The annual event helps the Lakers build a bridge to the public by “getting the community out on the water and … giving them a good reason to come enjoy the lake and connect with the resource that we're trying to protect.”
This year’s event coincided with another paddling event, the Dragon Boat Festival, which Gierke suspected might have brought their numbers down. Last year’s event had a record 143 participants. He also thinks “a tightening economy” could be a factor.
THE FLATHEAD Lakers are certainly feeling the pinch, especially when it comes to federal dollars that help finance many of the organization's programs. Its annual budget has gone from around $500,000 last year to about $300,000 this year, forcing staffing cuts and reining in aspirations.
Especially devasting was the loss of a sizeable grant from the U.S. Environmental Protection Agency that would have financed DNA water quality sampling and testing for the organisms that cause swimmer’s itch.
The Lakers would have received $182,000, while the Confederated Salish and Kootenai Tribes were to receive around $5 million to build testing facilities at Boettcher and Salish Point in Polson, Elmo Tribal Park, Blue Bay Campground and other locations, and deploy sophisticated environmental DNA testing developed at the Flathead Lake Biological Station.
Instead, the Lakers opted to pursue a much more modest project of testing water for E. coli bacteria.
Another project that’s been scaled back would have helped landowners around the lake plant buffer gardens and restore eroded shoreline in order to prevent storm runoff from carrying nutrients and pollutants into the lake. They’re now planning to partner with Polson Bay Golf Course to create a single demonstration project.
The goal is to help landowners “realize that they can protect water quality, they can keep nutrients from entering the lake, and have a great view and a beautiful shore,” he said.
Other projects include the continued publication of the Living in the Flathead Guide, a comprehensive guide to helping old-timers and newcomers alike learn responsible land and water stewardship.
The Lakers will also work with the Western Montana Conservation Commission to reach out to property owners with high-risk septic systems and encourage them to either clean the tanks regularly or have them replaced.
“We’ll also let them know that there are resources available to them to help offset the cost and that they can have a real impact on water quality,” he said. “And the places that they swim are going to be the ones that are most affected if they don't.”
Another outreach project, funded by a grant from the Department of Natural Resources and Conservation, targets boat owners from other states with known invasions of aquatic invasive species. In tandem with Montana Fish, Wildlife and Parks, the Lakers will contact boat owners before they make their trip to Montana, which remains one of only a handful of states in the country where there are no freshwater mussels.

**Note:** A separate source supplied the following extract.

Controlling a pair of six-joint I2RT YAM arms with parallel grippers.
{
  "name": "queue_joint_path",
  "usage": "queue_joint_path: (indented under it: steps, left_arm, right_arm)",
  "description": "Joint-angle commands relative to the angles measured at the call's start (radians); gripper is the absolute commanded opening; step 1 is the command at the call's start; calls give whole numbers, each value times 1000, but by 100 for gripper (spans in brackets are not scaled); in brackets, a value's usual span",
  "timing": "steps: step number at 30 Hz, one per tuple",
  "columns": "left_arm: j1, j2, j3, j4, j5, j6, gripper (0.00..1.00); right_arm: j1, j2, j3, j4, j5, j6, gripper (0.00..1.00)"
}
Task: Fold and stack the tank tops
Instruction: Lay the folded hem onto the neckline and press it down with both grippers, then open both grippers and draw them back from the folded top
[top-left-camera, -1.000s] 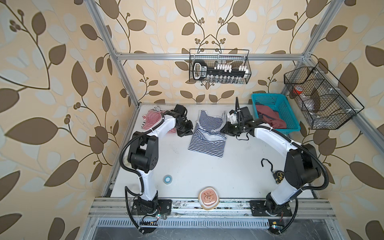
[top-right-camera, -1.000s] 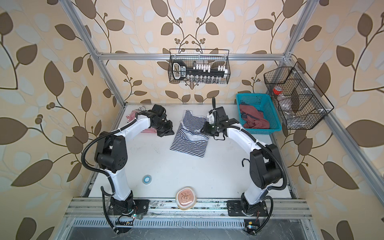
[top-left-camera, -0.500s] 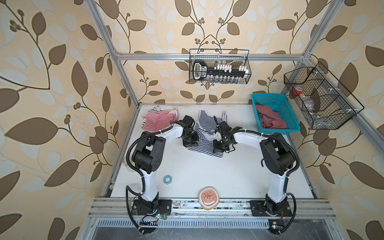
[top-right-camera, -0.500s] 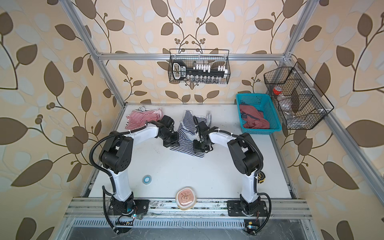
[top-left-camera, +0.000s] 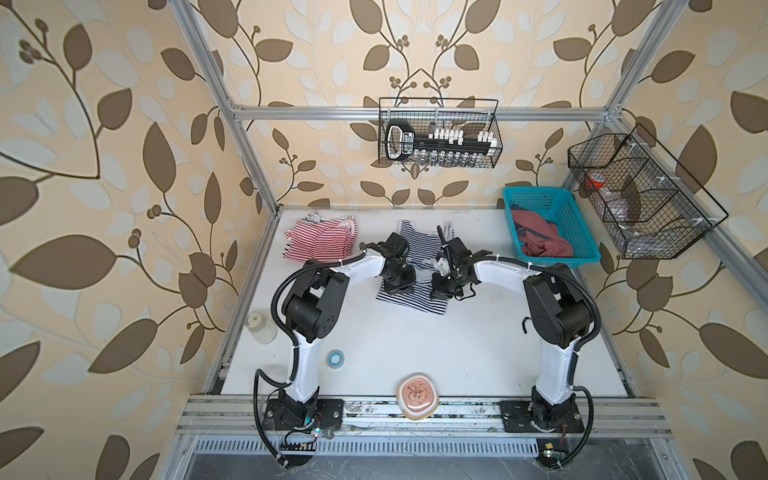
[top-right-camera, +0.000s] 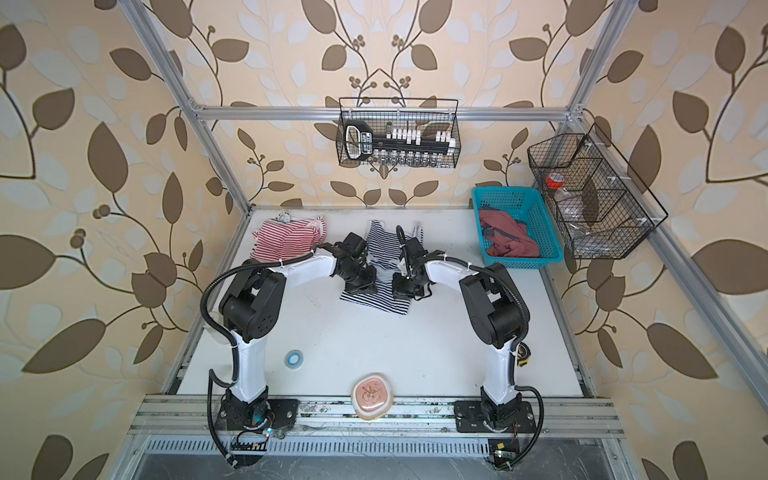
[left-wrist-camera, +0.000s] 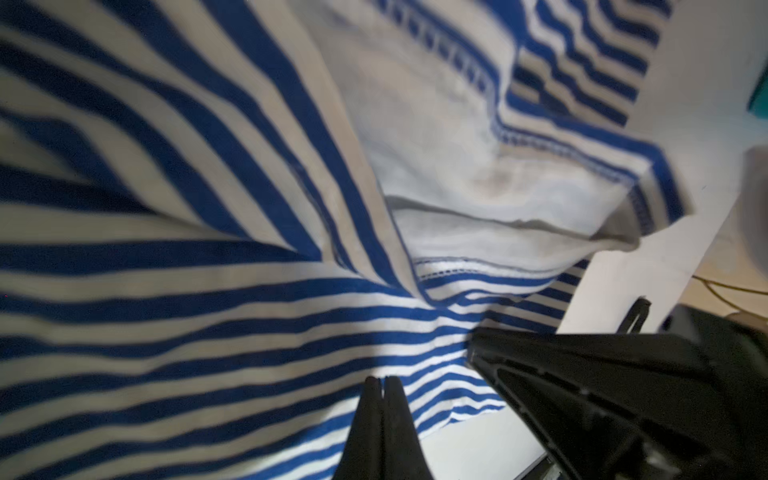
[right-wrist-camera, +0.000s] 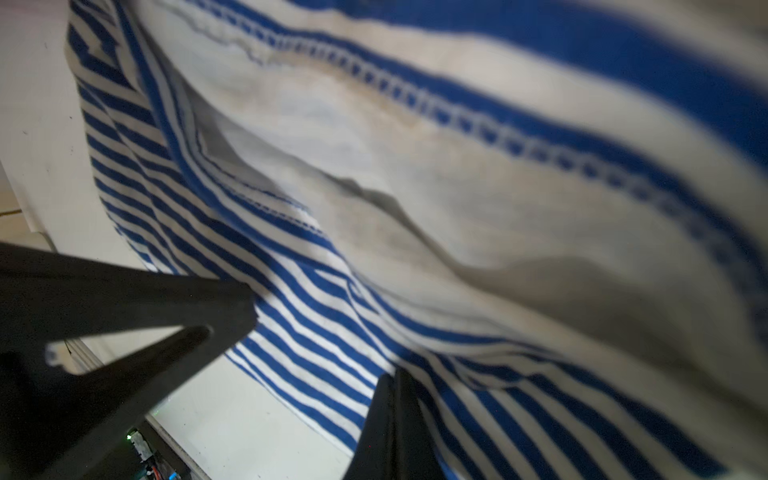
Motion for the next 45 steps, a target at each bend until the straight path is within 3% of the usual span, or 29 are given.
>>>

Not only do these aquatic invaders wreak havoc, Gierke said, “But once they're here, we can't get rid of them.”
In addition to the Poker Paddle, supporters of the Flathead Lakers can also help make a difference by attending this year’s Summer Soirée – the nonprofit’s biggest fundraiser of the year – on Aug. 7 in Big Arm. As of last Saturday, around 30 tickets remained and are available at www.flatheadlakers.org.
“We need our partners, we need our members and we need our supporters,” Gierke said, “now more than ever.”